Know what the algorithm sees.

ATS simulation · Algorithmic bias detection · Research-backed

License: MIT Python FastAPI React Gemini


What is RecruitLens?

RecruitLens is an AI-powered tool that shows job seekers exactly how an Applicant Tracking System (ATS) processes their resume — and flags resume elements that peer-reviewed research identifies as proxies for protected characteristics.

Most ATS systems are black boxes. Candidates submit resumes without knowing whether they'll survive automated keyword filtering, and without knowing that completely neutral elements — their name, their address, their graduation year — can cause an algorithm to silently filter them out before a human ever reads their application.

RecruitLens makes that process transparent.

Upload a resume and a job description.
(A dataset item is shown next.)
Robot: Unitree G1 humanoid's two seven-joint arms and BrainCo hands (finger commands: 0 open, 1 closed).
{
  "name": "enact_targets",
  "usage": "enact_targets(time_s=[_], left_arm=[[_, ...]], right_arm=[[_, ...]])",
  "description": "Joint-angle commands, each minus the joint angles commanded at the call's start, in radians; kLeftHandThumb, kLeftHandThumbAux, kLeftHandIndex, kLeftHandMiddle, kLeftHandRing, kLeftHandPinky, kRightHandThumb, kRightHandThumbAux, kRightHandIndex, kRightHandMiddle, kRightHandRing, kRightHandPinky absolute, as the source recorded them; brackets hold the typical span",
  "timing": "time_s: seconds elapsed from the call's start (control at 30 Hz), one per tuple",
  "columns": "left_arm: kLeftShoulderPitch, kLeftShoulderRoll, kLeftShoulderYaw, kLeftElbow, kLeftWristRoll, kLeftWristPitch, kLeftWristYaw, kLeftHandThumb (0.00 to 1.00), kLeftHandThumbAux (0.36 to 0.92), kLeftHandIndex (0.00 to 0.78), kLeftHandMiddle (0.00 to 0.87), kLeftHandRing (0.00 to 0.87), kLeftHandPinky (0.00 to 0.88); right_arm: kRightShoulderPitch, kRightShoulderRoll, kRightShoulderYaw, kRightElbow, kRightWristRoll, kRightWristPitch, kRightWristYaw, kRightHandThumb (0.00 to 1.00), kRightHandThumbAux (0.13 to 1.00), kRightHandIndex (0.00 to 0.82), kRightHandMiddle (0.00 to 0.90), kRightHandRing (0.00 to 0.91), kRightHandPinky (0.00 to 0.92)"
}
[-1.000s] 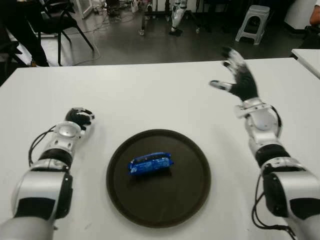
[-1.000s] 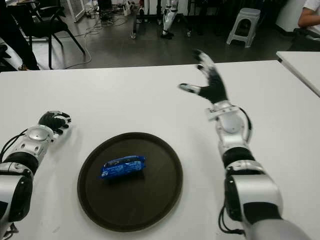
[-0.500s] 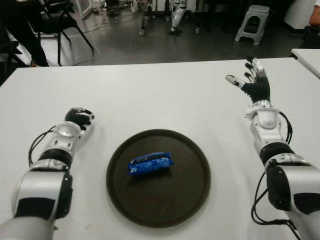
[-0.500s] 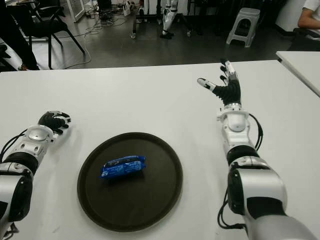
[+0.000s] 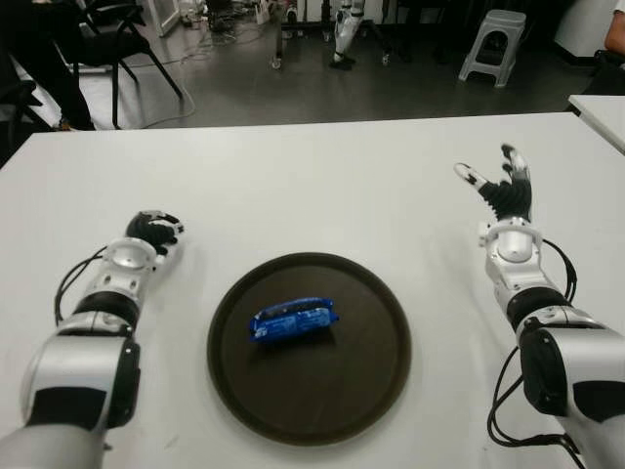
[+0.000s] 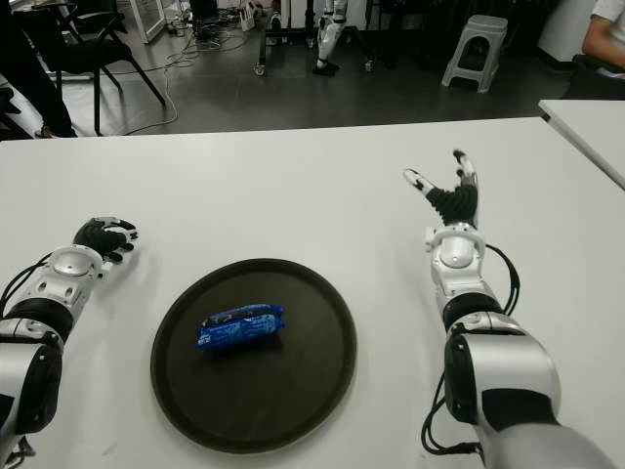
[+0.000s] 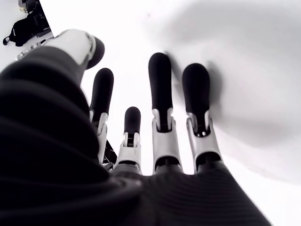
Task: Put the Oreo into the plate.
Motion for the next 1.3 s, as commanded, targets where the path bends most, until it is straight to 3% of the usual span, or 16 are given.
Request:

In seconds, you get:

  • An ATS score (0–100) simulating keyword and skills matching
  • A pass / fail prediction with plain-English reasoning
  • Extracted entities — what an ATS actually sees: skills, education, experience
  • Keyword gaps — hard skills, soft skills, and certifications missing from your resume
  • Bias signal detection — 8 research-backed proxy discrimination patterns flagged with citations
  • Actionable suggestions — specific rewrites, not generic advice

Screenshots

RecruitLens logo

RecruitLens logo

RecruitLens logo



The Research

This tool is the practical implementation of a peer-reviewed study published in REVIZOR — Journal for Organization Management, Finance and Audit.
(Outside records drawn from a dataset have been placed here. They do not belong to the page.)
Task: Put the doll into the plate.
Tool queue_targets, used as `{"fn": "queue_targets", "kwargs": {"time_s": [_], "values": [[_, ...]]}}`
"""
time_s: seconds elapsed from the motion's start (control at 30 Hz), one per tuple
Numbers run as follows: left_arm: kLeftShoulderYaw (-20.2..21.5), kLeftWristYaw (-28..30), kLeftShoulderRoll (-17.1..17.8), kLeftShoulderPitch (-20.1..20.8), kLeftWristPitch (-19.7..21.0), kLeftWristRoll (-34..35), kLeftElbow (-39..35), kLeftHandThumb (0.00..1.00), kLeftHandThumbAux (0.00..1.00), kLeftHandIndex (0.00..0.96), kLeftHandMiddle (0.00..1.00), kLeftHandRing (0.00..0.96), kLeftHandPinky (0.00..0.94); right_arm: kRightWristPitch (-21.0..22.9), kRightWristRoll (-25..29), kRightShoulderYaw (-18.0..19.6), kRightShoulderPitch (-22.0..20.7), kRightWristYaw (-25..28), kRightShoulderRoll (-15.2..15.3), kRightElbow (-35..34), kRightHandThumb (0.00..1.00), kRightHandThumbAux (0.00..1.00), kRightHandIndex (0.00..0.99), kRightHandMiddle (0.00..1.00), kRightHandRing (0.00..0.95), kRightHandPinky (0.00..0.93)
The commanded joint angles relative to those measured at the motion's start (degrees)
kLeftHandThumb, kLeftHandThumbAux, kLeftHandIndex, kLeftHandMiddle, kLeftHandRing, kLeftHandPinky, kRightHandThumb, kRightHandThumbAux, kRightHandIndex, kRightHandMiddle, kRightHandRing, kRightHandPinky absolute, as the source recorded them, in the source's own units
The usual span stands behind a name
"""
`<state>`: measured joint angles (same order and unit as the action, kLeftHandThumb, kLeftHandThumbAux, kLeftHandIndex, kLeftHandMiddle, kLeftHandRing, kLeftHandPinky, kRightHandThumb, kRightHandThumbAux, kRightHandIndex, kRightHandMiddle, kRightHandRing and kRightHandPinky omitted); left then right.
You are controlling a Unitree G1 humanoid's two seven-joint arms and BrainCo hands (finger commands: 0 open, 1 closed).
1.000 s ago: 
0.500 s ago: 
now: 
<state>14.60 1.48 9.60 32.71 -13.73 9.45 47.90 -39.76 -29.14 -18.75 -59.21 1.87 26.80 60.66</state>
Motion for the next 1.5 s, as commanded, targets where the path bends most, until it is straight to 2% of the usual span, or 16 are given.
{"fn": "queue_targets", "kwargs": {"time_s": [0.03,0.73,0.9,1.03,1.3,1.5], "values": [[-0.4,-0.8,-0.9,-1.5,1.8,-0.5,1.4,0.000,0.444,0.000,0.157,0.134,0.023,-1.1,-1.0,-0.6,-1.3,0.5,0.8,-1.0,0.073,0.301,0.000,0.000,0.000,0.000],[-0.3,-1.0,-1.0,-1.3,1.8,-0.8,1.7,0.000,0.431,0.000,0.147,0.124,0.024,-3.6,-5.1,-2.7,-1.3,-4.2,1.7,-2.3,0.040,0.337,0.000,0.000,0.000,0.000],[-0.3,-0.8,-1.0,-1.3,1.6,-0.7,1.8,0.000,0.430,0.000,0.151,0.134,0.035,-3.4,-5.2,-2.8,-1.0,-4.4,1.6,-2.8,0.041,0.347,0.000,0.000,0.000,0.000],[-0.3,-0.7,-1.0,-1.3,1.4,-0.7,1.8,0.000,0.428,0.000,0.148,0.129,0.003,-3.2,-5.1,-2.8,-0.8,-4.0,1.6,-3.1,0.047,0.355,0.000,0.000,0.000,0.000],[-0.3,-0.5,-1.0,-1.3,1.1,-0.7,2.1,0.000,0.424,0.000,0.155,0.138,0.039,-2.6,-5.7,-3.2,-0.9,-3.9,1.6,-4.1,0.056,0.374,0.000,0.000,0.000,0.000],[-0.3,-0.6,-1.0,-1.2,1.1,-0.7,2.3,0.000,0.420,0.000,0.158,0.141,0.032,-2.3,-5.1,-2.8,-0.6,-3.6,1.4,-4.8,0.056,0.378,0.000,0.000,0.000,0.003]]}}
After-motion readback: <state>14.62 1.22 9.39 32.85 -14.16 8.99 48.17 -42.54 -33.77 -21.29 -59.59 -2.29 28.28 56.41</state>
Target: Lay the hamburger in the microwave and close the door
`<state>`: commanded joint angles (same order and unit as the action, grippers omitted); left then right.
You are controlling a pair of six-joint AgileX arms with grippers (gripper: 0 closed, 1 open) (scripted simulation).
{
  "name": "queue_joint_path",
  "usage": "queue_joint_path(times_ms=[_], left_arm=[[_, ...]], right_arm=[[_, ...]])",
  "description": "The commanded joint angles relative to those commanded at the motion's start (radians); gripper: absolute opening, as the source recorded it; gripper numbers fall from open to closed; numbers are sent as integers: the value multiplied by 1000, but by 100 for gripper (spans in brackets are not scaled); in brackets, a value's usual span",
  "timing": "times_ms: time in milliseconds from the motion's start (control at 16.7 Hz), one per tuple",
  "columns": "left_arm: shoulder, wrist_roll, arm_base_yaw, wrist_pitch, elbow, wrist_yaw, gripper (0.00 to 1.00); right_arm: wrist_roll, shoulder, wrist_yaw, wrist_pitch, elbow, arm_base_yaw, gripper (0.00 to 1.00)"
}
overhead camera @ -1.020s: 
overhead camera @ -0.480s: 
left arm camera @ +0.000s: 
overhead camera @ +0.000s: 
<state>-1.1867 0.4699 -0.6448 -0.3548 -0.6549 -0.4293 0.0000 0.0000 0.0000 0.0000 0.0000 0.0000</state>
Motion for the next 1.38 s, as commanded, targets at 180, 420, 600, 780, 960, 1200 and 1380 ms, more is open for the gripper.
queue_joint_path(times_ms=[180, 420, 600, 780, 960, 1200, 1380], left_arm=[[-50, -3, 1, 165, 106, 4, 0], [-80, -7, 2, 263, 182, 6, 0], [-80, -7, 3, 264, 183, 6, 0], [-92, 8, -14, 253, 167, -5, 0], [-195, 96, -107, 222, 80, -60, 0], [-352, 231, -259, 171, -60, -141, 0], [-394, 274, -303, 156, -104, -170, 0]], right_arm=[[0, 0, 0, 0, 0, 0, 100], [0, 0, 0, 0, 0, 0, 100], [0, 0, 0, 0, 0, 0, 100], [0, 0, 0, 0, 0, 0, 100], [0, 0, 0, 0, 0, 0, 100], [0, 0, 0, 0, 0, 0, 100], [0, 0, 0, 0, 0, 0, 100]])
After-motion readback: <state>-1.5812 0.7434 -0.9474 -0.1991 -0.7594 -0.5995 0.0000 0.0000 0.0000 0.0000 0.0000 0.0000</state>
Pavlović, M., Glišović, L., & Mirčetić, V. (2026). Uticaj veštačke inteligencije na savremene prakse regrutacije i selekcije [The Impact of Artificial Intelligence on Contemporary Recruitment and Selection Practices]. REVIZOR, 28(4). https://doi.org/10.46793/Rev25112.091P

The paper documents how AI recruitment systems perpetuate historical discrimination through proxy bias — using seemingly neutral data points as stand-ins for protected characteristics. It identifies 8 specific patterns, each grounded in independent algorithmic bias research:

Signal Proxies for Severity Source
Graduation year Age Medium Köchling & Wehner (2020)
Foreign name Ethnicity / national origin High Mehrabi et al. (2021)
Home address Socioeconomic status Low Raghavan et al. (2020)
Employment gap Disability or caregiving Medium Glazko et al. (2024)
Disability language Disability status High Glazko et al. (2024)
Photo reference Gender, ethnicity, age High Bogen & Rieke (2018)
University prestige Socioeconomic class Low Raghavan et al. (2020)
Gendered language Gender Medium Köchling & Wehner (2020)
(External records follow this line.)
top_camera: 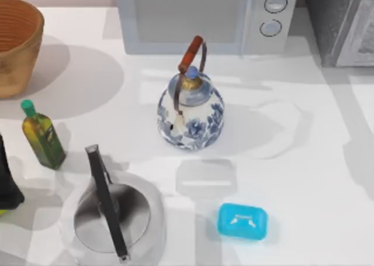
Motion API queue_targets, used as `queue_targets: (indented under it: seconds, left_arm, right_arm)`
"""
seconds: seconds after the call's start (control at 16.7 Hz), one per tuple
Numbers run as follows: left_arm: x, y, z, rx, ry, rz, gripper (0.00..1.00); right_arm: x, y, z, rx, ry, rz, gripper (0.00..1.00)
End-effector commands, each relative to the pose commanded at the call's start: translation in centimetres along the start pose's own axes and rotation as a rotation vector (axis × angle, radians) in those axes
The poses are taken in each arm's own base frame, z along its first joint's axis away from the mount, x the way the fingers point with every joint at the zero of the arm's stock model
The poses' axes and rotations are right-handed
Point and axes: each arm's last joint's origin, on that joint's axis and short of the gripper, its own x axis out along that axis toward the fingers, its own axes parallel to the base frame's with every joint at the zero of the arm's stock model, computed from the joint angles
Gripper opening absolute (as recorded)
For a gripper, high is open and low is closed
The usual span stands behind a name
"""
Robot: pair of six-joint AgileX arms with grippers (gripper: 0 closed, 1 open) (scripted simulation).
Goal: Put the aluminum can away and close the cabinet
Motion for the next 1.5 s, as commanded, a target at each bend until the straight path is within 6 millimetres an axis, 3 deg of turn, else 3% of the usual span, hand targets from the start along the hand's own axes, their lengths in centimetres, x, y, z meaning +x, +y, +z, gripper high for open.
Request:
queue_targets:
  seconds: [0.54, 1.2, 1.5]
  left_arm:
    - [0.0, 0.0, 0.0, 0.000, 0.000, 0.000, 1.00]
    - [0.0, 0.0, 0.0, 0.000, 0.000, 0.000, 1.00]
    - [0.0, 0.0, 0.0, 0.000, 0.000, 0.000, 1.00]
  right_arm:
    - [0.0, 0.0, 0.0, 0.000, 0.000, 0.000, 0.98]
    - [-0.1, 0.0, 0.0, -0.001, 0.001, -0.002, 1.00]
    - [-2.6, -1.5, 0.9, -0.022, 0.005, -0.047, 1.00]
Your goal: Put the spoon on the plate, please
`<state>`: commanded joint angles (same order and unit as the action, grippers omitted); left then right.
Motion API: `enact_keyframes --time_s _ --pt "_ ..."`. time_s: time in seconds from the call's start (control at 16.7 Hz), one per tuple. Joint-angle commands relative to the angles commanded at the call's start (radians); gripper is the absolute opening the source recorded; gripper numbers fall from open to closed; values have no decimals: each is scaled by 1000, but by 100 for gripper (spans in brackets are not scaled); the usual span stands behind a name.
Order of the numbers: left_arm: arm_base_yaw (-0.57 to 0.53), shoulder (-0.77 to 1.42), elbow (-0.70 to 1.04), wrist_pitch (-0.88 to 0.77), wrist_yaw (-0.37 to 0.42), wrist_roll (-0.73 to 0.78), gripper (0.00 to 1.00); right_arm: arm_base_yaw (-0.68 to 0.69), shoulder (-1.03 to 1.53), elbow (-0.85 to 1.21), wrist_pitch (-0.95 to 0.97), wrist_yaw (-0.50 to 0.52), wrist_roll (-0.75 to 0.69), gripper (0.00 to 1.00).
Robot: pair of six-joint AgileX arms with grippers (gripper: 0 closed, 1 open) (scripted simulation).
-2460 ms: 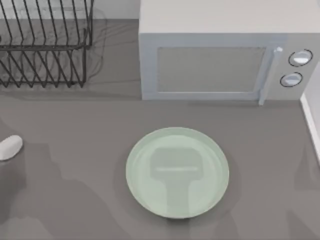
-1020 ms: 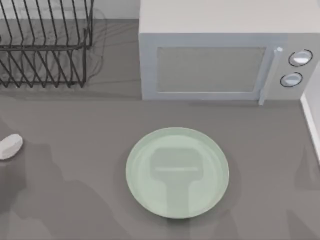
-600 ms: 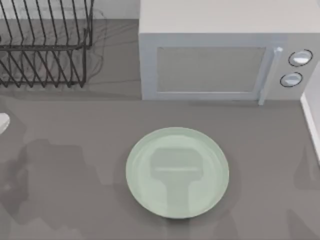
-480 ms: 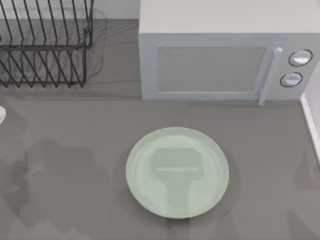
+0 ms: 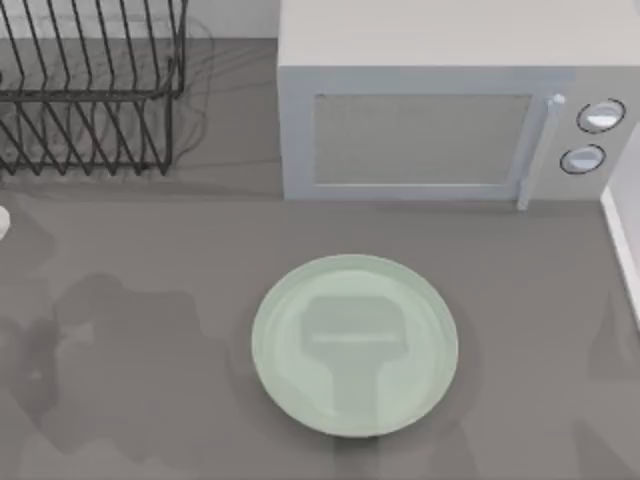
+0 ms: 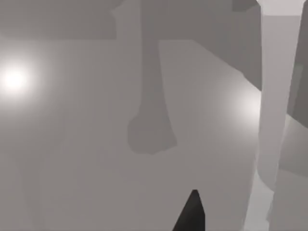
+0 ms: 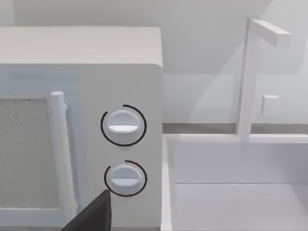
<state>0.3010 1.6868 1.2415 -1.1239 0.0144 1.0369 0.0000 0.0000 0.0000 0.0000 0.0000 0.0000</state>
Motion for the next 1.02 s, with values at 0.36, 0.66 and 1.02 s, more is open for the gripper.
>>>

RecruitLens detects all 8. Every flagged result includes the triggering excerpt, a plain-English explanation, and the academic citation — making the analysis fully transparent and explainable.


Tech Stack

Layer Technology
Frontend React 18 · Vite 5 · React Router v6
Backend Python 3.11 · FastAPI · Uvicorn
AI Google Gemini 2.5 Flash
Document parsing pdfplumber · python-docx
Security Magic-byte file validation · CSP headers · CORS · Rate limiting
Hosting Vercel (frontend) · Render (backend)

Getting Started

Prerequisites

  • Node.js 18+
  • Python 3.11+
  • A Google AI Studio API key (free tier: 1,500 req/day)

1. Clone

git clone https://github.com/matejapp/recruit-lens.git
cd recruit-lens

2. Backend

cd server
pip install -r requirements.txt

Create server/.env:

GEMINI_API_KEY=your_api_key_here
MODEL_NAME=gemini-2.5-flash
ALLOWED_ORIGIN=http://localhost:5173

Start the server:

uvicorn main:app --reload
# API running at http://localhost:8000
# Swagger docs at http://localhost:8000/docs

3. Frontend

cd client
npm install

Create client/.env.local:

VITE_API_URL=http://localhost:8000

Start the dev server:

npm run dev
# App running at http://localhost:5173

Deployment

Frontend → Vercel

  1. Import the repo on vercel.com
  2. Set Root Directory to client
  3. Add environment variable: VITE_API_URL = https://your-app.onrender.com
  4. Deploy — Vercel auto-detects Vite

Backend → Render

The repo includes a render.yaml Blueprint. On render.com:

  1. New → Blueprint → connect this repo
  2. Set two environment variables manually in the dashboard:
    • GEMINI_API_KEY — your Google AI Studio key
    • ALLOWED_ORIGIN — your Vercel deployment URL

No Docker required — Render runs the FastAPI server natively.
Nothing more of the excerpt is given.